For the data below, restate word for word only the lines from the line containing "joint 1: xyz" through the line containing "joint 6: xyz", both ends included.

◆ Collected data entries ◆
......
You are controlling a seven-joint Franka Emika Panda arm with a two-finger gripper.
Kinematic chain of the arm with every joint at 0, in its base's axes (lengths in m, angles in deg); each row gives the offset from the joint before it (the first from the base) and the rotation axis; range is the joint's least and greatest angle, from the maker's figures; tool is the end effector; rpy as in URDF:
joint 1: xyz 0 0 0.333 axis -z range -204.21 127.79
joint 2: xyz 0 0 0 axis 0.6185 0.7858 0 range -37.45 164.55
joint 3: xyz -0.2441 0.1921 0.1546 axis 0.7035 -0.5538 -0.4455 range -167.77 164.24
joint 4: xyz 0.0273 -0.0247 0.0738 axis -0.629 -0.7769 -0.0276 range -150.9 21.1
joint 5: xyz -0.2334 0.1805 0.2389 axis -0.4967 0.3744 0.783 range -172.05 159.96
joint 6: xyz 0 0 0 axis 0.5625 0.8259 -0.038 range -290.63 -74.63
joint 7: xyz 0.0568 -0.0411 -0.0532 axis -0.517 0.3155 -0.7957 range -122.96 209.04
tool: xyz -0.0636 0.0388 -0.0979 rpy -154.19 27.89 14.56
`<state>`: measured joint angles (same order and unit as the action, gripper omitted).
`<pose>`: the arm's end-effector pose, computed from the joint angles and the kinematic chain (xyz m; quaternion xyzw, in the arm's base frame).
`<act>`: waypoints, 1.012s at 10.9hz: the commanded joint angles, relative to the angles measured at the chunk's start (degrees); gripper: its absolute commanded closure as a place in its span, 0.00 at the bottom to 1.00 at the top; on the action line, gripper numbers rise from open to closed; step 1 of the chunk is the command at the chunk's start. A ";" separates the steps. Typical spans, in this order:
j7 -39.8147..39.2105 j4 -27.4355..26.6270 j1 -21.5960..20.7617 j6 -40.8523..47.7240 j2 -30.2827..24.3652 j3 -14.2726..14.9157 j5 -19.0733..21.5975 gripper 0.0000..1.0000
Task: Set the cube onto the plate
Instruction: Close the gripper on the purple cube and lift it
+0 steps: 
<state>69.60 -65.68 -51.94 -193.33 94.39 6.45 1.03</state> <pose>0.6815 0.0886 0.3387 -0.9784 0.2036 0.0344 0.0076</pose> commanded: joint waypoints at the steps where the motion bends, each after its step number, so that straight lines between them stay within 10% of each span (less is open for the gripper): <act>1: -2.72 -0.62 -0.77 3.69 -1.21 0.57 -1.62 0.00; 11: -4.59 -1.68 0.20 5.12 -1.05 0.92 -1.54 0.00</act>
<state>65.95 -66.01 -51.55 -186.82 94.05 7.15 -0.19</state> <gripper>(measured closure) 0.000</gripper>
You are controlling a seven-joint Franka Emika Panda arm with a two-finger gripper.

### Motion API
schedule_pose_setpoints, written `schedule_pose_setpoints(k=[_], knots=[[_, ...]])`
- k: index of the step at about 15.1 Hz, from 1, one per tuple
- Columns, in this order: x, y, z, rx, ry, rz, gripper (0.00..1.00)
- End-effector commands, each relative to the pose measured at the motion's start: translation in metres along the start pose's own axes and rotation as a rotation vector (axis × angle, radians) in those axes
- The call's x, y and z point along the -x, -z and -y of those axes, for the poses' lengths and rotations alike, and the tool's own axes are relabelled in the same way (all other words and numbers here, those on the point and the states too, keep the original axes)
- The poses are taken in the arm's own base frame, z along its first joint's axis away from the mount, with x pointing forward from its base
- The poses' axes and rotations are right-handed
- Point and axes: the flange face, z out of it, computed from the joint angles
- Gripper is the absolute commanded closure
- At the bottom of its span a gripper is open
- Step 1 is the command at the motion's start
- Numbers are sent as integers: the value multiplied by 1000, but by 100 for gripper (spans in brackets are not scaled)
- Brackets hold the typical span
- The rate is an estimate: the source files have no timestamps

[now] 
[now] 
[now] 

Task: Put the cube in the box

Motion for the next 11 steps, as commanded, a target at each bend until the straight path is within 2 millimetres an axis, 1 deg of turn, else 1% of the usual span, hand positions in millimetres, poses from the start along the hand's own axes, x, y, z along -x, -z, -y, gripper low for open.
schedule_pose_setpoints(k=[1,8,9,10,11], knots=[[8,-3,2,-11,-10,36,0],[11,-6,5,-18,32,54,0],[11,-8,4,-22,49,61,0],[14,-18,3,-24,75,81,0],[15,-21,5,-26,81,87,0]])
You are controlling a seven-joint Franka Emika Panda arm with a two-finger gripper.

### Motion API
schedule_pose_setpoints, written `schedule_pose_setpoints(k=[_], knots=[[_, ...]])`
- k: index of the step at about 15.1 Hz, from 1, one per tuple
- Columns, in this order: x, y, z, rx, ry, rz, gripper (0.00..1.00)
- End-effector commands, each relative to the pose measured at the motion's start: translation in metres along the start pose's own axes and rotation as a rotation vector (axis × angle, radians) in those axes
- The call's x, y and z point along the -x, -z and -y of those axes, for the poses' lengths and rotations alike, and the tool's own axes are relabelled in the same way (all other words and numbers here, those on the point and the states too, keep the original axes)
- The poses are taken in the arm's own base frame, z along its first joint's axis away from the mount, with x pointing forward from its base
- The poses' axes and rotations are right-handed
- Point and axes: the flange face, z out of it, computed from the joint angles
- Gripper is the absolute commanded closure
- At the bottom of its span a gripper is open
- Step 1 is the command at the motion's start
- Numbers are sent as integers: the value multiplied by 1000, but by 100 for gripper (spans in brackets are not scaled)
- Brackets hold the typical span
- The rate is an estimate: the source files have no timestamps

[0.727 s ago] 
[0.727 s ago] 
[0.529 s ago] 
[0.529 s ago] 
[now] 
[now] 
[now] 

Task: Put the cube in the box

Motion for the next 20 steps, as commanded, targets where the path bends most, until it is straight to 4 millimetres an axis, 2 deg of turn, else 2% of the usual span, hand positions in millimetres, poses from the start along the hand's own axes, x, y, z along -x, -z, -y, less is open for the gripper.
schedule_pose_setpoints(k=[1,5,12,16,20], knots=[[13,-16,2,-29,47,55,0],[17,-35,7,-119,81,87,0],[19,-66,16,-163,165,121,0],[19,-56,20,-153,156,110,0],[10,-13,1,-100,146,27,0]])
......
◆ WRITTEN SOLUTION ◆
joint 1: xyz 0 0 0.333 axis -z range -204.21 127.79
joint 2: xyz 0 0 0 axis 0.6185 0.7858 0 range -37.45 164.55
joint 3: xyz -0.2441 0.1921 0.1546 axis 0.7035 -0.5538 -0.4455 range -167.77 164.24
joint 4: xyz 0.0273 -0.0247 0.0738 axis -0.629 -0.7769 -0.0276 range -150.9 21.1
joint 5: xyz -0.2334 0.1805 0.2389 axis -0.4967 0.3744 0.783 range -172.05 159.96
joint 6: xyz 0 0 0 axis 0.5625 0.8259 -0.038 range -290.63 -74.63

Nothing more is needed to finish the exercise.